Operational Realities & Key Learnings
While Destination Coliving is experiencing a boom, every new opportunity comes with its own set of challenges. Dimova wishes she had anticipated the rapid growth of the coliving industry, which would have allowed her to be less worried about the success of her business, especially in the aftermath of the pandemic. “In the beginning it was also a little bit of a question of educating the audience why they should go to a coliving, which now it's not the case at all anymore,” she explained. Her broader advice for life and business echoed a sentiment of resilience: "worry less in general in life about things because things might work out or not.”
Another common challenge for solo entrepreneurs is trying to do everything by themselves and "wearing too many hats at the same time" as Bay put it. Initially, she managed everything from community and property management, to safari tours and marketing, making the experience overwhelming. Her key advice for anyone starting out is the importance of having a support system, and building a team: “Bring someone on the boat, a Co-Founder, someone you can talk to, share your thoughts with because I had the challenge of deciding everything myself.”
Organisational structure is another important factor to consider when establishing a coliving business. In the process of establishing Feel Group as an all-in-one service provider, Sousa’s primary challenge revolved around restructuring a traditional short-term rental model to a coliving model that connected residents with local experiences. As their business grew organically by adding new offerings, integrating these under a unified company structure proved difficult.

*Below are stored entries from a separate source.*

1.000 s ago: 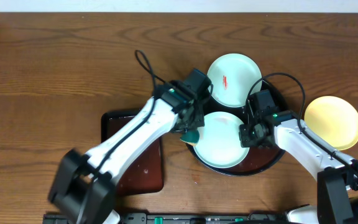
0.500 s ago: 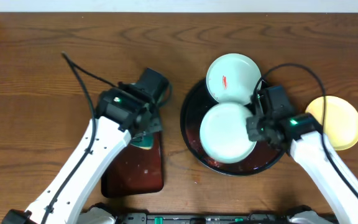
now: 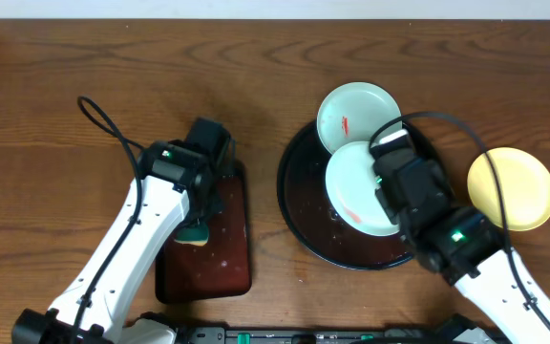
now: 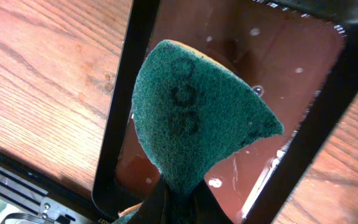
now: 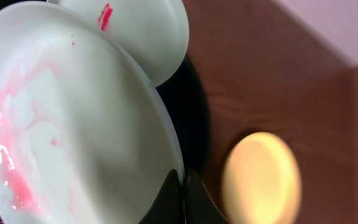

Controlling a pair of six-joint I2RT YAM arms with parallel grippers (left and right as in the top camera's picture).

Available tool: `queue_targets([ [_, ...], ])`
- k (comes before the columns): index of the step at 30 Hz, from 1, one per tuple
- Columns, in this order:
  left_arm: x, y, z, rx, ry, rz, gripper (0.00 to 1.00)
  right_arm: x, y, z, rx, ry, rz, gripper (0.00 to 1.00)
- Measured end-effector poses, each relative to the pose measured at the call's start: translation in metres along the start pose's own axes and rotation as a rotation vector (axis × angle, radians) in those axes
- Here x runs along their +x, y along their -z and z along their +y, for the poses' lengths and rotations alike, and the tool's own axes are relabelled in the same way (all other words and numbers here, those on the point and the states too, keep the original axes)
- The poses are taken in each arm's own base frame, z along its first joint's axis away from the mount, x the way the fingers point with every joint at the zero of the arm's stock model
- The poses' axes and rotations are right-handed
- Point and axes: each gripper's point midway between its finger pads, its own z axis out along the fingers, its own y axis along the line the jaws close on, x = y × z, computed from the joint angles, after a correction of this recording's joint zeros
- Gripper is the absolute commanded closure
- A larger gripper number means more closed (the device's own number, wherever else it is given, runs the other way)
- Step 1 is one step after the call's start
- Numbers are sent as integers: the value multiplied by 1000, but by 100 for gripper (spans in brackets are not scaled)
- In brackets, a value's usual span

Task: Clean dirty plates on tray and stack at the side

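Observation:
My right gripper (image 5: 182, 186) is shut on the rim of a pale green plate (image 5: 73, 124) smeared with pink-red streaks. It holds the plate (image 3: 359, 186) over the round black tray (image 3: 299, 205). A second pale plate (image 3: 354, 113) with a red mark lies at the tray's far edge, partly under the held one. A yellow plate (image 3: 511, 188) sits on the table to the right of the tray. My left gripper (image 4: 179, 208) is shut on a green sponge (image 4: 197, 118), held over the rectangular dark tray (image 3: 242, 272) at the left.
The rectangular tray's brown bottom (image 4: 303, 81) is wet with droplets. A black cable (image 3: 113, 134) loops from the left arm over the wooden table (image 3: 84, 76). A black rail (image 4: 17, 183) runs along the table's front edge.
My left gripper has gone with the sponge from the plate in the round tray to above the rectangular tray at the left. The right gripper still holds the plate's rim; the plate now sits farther back and right.

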Motion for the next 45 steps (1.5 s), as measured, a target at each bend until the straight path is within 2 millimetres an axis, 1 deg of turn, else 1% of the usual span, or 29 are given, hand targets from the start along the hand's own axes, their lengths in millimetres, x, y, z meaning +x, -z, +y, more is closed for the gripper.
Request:
queue_targets([
  [4,1,-7,-1,0,1,0,92,-9,13,7,68,113,-48,99],
  [8,-1,-8,-3,8,3,-9,91,-18,29,14,132,199,-104,99],
  [9,-1,-8,-3,9,4,-10,88,-20,32,16,145,214,-117,99],
  [13,-1,-8,-3,10,4,-11,89,-27,47,21,202,269,-172,99],
  [19,-1,-8,-3,10,4,-11,89,-34,61,23,262,305,-221,99],
  [30,-1,-8,-3,11,4,-11,88,-36,66,17,318,307,-232,99],
  [45,-1,-8,-3,11,4,-11,88,-36,67,14,334,305,-232,99],
])
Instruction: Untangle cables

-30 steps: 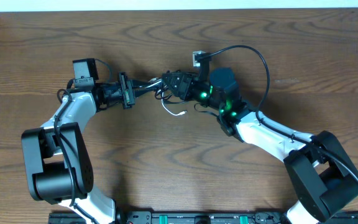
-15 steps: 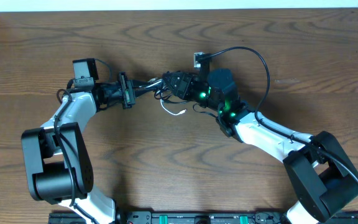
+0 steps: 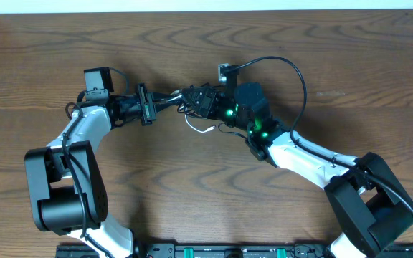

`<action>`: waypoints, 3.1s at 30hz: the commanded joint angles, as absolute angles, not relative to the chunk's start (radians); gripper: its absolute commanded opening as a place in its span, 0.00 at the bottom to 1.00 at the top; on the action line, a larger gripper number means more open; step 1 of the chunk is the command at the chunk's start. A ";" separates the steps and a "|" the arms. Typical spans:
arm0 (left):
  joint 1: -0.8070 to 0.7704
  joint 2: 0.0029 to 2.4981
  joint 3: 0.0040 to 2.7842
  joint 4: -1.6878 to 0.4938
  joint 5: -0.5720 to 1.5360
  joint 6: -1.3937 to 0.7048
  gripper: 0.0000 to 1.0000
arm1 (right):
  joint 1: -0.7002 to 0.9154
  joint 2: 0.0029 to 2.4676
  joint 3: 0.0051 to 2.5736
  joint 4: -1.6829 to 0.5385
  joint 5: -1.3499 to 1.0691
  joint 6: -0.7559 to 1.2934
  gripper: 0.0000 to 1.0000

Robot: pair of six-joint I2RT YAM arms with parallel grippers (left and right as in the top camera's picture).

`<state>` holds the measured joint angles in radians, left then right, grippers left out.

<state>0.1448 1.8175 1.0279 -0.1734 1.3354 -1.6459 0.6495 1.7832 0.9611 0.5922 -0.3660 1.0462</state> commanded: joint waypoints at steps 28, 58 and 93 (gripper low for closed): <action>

Going Off the Beaten Path: Future implications for the sector
Destination coliving's migration toward rural locations is a strategic acknowledgment that place can function as a differentiator in a crowded market. Properties once considered commercially unviable for traditional hospitality are finding new purpose as coliving hubs.
The model works because it inverts the traditional tourism equation. Rather than building accommodation around an existing destination, operators are creating destinations through the community and infrastructure they provide. This offers particular value to regions typically overlooked by conventional tourism.
For operators entering the market now, the lessons are practical. Structure should be considered from the inception, whether it’s choosing a team to rely on or designing corporate entities that can scale without fracturing. From an operational standpoint, integration of services must be seamless from the guest perspective. Most importantly, community must be the central pillar - what guests ultimately pay for is the experience of shared living with others who have chosen to go off the beaten path.
The Destination Coliving sector has moved beyond proof of concept. With over 600 operators globally, the question is no longer whether there is a demand, but how operators can refine their offerings. For investors and developers, the rural turn suggests new asset classes worth exploring. And for those interested in stepping into the unfamiliar, the expanding geography of Destination Coliving offers opportunities to follow curiosity rather than crowds, knowing that infrastructure, community, and reliable internet will meet them wherever they choose to land.